● **Dataset records**:
______________________________
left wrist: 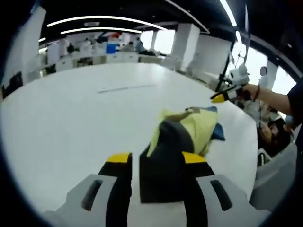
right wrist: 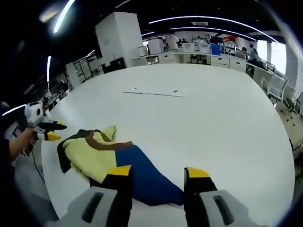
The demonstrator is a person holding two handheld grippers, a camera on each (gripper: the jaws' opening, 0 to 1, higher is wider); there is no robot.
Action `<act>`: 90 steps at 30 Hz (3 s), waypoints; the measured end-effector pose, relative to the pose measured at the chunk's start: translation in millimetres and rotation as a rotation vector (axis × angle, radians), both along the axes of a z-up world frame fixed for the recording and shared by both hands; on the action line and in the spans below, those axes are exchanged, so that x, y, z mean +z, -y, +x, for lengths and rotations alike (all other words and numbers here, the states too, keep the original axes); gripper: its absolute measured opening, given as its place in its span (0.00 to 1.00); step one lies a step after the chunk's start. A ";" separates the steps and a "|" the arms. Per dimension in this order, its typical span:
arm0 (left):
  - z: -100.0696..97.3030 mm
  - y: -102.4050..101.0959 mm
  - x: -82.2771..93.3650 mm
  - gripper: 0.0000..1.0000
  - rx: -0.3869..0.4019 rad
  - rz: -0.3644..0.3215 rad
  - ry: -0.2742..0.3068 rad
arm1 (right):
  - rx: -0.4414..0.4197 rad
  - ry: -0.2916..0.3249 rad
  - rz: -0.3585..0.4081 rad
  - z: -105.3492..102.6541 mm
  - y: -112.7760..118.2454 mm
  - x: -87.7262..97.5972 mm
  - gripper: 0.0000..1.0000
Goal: Fold the garment on the visible template until the final outline fits inside the template.
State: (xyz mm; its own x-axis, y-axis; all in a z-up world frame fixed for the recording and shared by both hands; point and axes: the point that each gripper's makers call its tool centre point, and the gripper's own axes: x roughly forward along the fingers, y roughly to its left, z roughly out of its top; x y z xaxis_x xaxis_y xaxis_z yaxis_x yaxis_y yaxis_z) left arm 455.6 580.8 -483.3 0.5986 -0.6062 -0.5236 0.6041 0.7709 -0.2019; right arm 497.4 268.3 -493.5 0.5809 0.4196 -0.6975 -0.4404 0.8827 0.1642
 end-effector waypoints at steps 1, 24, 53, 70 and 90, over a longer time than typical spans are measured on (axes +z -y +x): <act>-0.6 1.9 -3.3 0.34 -0.012 0.001 -0.011 | 0.011 -0.010 -0.004 0.3 -0.1 -3.0 0.39; -3.5 4.1 -43.4 0.21 -0.046 0.062 -0.102 | 0.074 -0.085 -0.097 -13.8 1.8 -36.0 0.23; 0.0 -3.2 -50.2 0.00 -0.042 0.216 -0.028 | 0.125 -0.046 -0.179 -13.1 7.9 -41.3 0.01; 0.3 -5.2 -46.4 0.00 -0.006 0.219 -0.009 | 0.140 -0.039 -0.167 -14.7 3.8 -40.9 0.00; 6.4 -20.6 12.7 0.00 0.018 0.200 0.127 | 0.071 0.115 -0.173 -6.4 11.2 17.6 0.00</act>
State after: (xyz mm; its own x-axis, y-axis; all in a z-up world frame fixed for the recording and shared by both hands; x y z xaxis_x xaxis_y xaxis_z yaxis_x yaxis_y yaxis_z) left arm 462.0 601.4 -470.6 0.6770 -0.4867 -0.5521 0.6009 0.7986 0.0329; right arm 491.0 257.1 -475.8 0.6339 0.3417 -0.6938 -0.5096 0.8594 -0.0423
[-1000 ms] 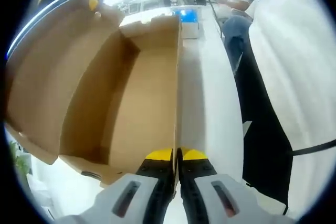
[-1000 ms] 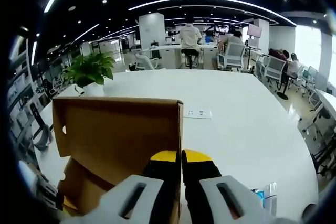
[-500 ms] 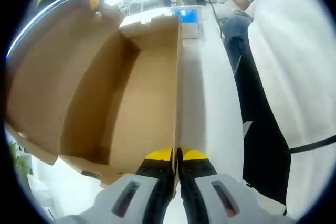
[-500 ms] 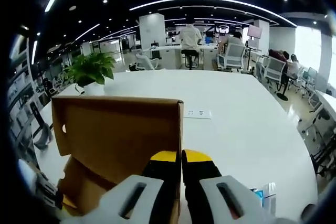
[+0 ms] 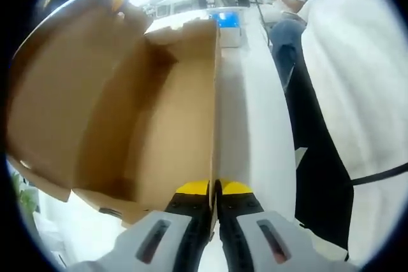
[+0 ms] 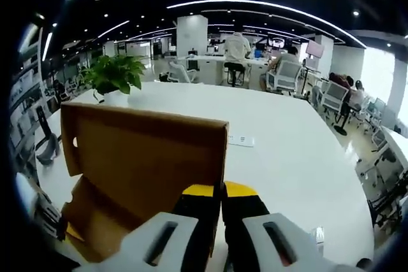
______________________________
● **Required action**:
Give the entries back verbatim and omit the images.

● **Answer to this task**:
left wrist: 
right wrist: 
The demonstrator is a person holding two handheld grippers, a camera on each (gripper: the jaws' opening, 0 to 1, higher is wider); there is no robot.
Action `<act>`: 90 steps at 30 Hz (3 s), waypoints; the measured end-effector pose, relative to the pose measured at the chunk's start: translation in millimetres and rotation as a rotation vector (axis × angle, radians), both along the axes of a z-up world frame fixed for the recording and shared by both hands; on the action line and in the spans below, those axes are exchanged, so that x, y, z mean +z, -y, +x, for lengths and rotations alike (all other words and numbers here, the states too, keep the original axes); gripper: its absolute measured opening, given as its place in its span (0.00 to 1.00); step one lies a step after the chunk's start. A ";" separates the steps and a "|" the arms. Per dimension in this order, its typical span:
arm0 (left):
  - z: -100.0696..97.3030 mm
  - y: -102.4050..101.0959 mm
  - x: -82.2771..93.3650 mm
  - gripper: 0.0000..1.0000
  - rx: -0.3869..0.4019 rad
  - rz: -0.3644..0.3215 rad
  - ry: -0.2742..0.3068 rad
arm1 (right):
  - rx: -0.4414..0.4197 rad
  - ry: -0.2916..0.3249 rad
  - rz: -0.3585..0.4081 rad
  - z: -105.3492..102.6541 mm
  - y: -112.7760..118.2454 mm
  - x: -87.7262..97.5972 mm
  - gripper: 0.0000..1.0000
Goal: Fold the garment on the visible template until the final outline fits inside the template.
State: (xyz mm; its own x-axis, y-axis; all in a z-up world frame fixed for the recording and shared by both hands; point and axes: the point that each gripper's makers call its tool centre point, and the gripper's own axes: x roughly forward along the fingers, y roughly to its left, z roughly out of its top; x y z xaxis_x xaxis_y xaxis_z yaxis_x yaxis_y yaxis_z) left arm 455.6 580.8 -483.3 0.5986 -0.6062 -0.5236 0.6041 0.7709 -0.2019; right arm 497.4 268.3 -493.5 0.5809 0.4196 -0.6975 -0.4404 0.8827 0.1642
 end-effector waypoints at steps 1, 24, 53, 70 and 90, over a longer time than typical spans are measured on (axes +z -y +x): <act>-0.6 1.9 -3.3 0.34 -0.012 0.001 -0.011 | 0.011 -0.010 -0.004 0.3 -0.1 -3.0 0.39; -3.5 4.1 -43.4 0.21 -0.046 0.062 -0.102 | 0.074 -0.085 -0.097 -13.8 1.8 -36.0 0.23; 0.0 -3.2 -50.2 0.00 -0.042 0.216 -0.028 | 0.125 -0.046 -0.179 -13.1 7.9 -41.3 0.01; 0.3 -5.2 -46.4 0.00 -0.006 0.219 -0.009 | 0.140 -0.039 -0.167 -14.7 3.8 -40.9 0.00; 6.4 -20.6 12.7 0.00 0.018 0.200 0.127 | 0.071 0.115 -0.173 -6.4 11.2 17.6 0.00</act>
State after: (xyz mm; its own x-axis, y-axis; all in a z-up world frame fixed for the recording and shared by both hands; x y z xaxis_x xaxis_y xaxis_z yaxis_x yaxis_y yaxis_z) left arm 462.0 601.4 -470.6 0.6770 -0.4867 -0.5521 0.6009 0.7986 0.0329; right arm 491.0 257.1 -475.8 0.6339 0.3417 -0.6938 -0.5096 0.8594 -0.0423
[-1000 ms] 
[-1000 ms] 
[-500 ms] 
[-500 ms] 
[+0 ms] 
[+0 ms] 

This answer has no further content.